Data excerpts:

────────────────────────────────────────

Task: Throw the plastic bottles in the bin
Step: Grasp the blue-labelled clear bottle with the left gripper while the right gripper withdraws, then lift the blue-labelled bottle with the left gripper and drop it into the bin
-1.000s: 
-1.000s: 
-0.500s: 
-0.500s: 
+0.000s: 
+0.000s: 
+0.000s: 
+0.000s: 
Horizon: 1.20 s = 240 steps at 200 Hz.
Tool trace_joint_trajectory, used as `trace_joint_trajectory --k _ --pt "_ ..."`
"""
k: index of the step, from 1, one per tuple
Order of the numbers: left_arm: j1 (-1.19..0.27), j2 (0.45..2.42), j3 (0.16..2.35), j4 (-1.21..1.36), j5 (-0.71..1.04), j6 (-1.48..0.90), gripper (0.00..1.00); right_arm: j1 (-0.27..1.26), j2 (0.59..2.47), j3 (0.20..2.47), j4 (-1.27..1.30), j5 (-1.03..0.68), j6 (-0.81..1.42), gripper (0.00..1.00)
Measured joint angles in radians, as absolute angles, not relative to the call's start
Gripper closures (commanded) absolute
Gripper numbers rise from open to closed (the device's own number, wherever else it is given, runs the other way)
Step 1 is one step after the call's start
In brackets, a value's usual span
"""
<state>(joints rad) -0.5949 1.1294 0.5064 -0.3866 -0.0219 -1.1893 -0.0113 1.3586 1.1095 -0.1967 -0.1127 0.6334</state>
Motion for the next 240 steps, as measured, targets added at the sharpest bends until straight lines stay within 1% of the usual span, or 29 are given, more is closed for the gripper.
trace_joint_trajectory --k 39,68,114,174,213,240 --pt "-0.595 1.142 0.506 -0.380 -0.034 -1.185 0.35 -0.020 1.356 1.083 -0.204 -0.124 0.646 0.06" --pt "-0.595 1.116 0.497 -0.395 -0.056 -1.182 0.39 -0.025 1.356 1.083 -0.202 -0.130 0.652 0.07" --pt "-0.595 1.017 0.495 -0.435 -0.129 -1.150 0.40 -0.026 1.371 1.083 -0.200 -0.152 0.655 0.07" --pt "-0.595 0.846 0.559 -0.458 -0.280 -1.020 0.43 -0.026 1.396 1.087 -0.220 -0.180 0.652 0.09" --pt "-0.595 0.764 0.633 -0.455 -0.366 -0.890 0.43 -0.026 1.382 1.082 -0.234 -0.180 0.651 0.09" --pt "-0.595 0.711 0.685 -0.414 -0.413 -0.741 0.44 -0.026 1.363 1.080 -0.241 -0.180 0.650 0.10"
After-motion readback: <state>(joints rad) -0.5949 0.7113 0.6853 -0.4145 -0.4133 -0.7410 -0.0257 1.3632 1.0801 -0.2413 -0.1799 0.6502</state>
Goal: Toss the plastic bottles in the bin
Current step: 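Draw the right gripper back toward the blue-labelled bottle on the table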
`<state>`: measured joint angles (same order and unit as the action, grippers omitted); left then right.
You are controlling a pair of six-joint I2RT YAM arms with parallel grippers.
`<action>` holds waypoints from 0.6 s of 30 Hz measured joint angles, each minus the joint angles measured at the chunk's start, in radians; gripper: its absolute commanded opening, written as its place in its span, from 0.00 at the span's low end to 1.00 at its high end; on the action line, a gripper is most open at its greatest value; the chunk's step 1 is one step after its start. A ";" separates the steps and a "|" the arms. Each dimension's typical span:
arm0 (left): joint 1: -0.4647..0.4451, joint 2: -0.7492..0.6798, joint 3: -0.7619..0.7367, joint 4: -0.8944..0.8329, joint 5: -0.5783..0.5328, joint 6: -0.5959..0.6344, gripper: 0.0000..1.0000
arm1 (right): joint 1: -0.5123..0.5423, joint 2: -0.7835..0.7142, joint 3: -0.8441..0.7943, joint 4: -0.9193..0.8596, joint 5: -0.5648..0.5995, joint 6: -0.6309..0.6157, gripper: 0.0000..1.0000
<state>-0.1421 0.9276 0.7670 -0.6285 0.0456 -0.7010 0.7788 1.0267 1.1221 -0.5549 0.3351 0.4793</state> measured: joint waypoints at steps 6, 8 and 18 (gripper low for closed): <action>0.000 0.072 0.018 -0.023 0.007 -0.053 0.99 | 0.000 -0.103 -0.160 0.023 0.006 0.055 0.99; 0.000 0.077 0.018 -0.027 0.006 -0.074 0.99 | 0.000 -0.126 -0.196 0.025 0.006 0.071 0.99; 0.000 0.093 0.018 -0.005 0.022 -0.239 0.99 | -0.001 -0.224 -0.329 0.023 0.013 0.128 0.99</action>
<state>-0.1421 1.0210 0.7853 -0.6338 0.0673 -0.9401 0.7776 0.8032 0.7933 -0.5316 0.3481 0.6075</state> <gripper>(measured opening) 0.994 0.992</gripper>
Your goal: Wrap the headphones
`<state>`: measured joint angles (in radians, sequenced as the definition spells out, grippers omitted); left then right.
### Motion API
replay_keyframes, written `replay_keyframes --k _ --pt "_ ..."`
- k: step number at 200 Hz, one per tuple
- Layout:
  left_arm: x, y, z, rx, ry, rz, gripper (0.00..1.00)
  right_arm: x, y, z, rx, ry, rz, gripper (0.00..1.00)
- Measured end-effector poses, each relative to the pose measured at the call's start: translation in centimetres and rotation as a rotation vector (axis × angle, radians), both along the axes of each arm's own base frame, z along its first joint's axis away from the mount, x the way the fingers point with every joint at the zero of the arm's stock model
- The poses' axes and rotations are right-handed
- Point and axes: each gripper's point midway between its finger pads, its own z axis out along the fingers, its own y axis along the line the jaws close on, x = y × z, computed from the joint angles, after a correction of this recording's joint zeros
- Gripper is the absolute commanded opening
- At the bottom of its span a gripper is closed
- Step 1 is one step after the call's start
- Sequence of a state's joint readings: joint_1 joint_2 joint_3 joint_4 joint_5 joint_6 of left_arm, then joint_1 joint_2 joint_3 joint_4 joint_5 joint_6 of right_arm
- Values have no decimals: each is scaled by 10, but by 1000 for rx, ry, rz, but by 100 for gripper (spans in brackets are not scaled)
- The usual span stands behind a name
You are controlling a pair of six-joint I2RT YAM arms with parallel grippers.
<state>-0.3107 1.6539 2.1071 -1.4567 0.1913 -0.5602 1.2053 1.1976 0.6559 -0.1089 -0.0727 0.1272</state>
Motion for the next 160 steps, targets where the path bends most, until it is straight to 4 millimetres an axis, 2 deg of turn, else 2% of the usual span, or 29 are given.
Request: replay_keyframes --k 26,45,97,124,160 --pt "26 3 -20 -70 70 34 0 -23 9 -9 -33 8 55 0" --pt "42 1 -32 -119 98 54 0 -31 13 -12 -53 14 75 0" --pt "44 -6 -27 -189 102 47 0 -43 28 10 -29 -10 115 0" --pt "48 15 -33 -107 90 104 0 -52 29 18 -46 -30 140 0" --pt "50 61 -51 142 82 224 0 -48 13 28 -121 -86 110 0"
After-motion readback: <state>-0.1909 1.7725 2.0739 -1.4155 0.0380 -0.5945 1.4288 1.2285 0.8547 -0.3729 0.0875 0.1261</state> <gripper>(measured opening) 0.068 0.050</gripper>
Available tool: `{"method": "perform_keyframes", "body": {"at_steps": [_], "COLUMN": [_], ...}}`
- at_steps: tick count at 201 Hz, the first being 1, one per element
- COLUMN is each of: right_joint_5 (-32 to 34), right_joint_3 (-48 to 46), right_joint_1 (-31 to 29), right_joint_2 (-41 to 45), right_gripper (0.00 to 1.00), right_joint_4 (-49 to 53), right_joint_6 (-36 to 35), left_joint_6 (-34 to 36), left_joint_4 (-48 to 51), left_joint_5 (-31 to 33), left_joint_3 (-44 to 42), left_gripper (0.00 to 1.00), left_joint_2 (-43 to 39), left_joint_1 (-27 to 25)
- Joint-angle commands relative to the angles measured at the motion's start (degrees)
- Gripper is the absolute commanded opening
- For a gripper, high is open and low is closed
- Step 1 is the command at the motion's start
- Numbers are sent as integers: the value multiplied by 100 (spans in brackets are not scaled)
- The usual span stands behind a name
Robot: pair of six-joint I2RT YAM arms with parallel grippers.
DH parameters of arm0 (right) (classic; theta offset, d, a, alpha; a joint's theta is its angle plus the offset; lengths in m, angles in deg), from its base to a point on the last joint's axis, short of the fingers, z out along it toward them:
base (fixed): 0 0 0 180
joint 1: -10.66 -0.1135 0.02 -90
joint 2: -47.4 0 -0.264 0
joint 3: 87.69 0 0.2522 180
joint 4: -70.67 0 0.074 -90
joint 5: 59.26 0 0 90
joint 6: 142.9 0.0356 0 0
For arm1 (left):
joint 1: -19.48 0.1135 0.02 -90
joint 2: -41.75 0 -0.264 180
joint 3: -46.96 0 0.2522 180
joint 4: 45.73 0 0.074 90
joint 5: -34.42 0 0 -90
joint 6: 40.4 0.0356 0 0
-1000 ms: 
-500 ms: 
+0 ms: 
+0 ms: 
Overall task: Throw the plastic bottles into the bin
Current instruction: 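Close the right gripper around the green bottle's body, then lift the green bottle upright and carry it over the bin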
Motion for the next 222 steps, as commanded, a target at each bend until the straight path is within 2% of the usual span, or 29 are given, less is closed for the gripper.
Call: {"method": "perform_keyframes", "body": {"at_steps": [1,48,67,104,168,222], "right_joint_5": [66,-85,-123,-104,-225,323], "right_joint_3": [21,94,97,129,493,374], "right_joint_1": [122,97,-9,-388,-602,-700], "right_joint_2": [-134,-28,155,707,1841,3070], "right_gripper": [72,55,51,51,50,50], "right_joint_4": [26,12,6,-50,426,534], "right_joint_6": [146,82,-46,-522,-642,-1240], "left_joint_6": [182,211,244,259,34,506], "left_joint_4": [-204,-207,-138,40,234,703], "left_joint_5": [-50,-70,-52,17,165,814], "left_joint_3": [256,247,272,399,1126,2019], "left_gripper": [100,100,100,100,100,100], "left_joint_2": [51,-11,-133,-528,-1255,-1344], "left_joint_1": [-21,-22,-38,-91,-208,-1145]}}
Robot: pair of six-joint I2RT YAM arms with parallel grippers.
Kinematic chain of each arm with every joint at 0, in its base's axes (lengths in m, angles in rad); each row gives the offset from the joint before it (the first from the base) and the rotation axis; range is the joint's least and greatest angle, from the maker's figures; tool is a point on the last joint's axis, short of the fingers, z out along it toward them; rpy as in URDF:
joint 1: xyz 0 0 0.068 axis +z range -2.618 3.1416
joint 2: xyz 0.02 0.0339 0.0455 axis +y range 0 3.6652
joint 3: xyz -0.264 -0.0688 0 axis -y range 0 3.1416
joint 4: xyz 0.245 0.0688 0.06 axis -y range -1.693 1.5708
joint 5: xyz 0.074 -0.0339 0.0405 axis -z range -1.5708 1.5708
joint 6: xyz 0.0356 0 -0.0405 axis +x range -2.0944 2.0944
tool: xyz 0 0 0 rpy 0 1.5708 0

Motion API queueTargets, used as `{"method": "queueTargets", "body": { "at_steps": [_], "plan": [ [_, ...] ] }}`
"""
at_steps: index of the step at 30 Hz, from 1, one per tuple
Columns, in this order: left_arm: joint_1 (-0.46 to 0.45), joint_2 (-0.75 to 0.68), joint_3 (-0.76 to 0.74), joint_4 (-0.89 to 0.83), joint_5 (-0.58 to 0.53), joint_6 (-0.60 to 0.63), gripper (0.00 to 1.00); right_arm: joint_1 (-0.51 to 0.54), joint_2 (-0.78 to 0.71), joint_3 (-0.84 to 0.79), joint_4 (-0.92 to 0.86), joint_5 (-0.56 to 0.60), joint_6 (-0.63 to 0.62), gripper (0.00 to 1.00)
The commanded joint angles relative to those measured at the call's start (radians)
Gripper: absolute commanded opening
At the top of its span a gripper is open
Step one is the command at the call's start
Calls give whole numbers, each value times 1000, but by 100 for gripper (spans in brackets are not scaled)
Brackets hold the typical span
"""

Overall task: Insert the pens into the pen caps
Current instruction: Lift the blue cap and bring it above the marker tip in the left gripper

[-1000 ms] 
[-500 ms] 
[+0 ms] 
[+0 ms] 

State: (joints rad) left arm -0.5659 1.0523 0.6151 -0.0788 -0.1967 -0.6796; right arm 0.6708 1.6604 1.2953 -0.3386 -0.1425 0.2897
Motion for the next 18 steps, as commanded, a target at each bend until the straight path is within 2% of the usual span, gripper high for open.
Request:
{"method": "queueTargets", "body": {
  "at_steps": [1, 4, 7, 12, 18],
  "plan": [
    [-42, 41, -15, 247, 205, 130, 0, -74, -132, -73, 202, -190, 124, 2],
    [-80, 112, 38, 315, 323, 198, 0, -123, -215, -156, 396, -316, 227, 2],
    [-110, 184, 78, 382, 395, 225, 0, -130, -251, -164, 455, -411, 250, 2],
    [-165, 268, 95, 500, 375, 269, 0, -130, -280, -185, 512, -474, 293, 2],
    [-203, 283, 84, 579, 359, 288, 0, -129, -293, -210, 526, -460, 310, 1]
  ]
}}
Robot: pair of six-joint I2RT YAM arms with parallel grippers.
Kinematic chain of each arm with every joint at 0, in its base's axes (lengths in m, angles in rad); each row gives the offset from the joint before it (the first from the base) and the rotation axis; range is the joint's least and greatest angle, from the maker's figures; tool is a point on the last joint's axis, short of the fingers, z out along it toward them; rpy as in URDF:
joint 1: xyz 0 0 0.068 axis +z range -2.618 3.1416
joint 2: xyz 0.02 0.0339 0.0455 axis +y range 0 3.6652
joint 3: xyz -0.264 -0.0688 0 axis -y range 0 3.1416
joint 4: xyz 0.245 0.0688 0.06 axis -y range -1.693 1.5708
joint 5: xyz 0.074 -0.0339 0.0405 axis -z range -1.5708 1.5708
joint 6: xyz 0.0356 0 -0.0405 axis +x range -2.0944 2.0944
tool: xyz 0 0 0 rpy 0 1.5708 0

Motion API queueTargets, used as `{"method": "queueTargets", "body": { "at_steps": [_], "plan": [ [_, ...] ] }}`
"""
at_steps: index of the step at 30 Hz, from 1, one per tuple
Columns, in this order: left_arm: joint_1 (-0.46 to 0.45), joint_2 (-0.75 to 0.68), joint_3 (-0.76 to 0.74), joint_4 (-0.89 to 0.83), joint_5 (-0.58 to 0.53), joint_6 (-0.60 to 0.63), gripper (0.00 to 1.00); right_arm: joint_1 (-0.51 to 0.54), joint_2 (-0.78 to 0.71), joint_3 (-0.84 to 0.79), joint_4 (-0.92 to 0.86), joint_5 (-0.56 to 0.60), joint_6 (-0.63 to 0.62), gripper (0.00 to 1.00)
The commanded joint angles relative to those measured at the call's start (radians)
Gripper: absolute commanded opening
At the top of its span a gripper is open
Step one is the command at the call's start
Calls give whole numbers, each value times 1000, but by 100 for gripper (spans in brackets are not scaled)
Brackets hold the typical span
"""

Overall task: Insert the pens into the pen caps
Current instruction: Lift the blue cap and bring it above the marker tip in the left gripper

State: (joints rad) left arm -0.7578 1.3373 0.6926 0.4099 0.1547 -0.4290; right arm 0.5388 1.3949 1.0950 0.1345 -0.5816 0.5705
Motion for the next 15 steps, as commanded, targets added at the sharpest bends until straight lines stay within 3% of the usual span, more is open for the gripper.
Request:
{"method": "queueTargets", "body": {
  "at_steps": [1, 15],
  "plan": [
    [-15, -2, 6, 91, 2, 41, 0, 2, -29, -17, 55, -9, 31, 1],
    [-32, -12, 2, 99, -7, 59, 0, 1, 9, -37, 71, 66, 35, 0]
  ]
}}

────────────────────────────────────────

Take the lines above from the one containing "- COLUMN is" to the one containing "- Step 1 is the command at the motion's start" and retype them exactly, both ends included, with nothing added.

Output for this task —
- COLUMN is each of: right_joint_5 (-32 to 34), right_joint_3 (-48 to 46), right_joint_1 (-31 to 29), right_joint_2 (-41 to 45), right_gripper (0.00 to 1.00), right_joint_4 (-49 to 53), right_joint_6 (-36 to 35), left_joint_6 (-34 to 36), left_joint_4 (-48 to 51), left_joint_5 (-31 to 33), left_joint_3 (-44 to 42), left_gripper (0.00 to 1.00), left_joint_2 (-43 to 39), left_joint_1 (-27 to 25)
- Joint-angle commands relative to the angles measured at the motion's start (degrees)
- Gripper is the absolute commanded opening
- For a gripper, high is open and low is closed
- Step 1 is the command at the motion's start

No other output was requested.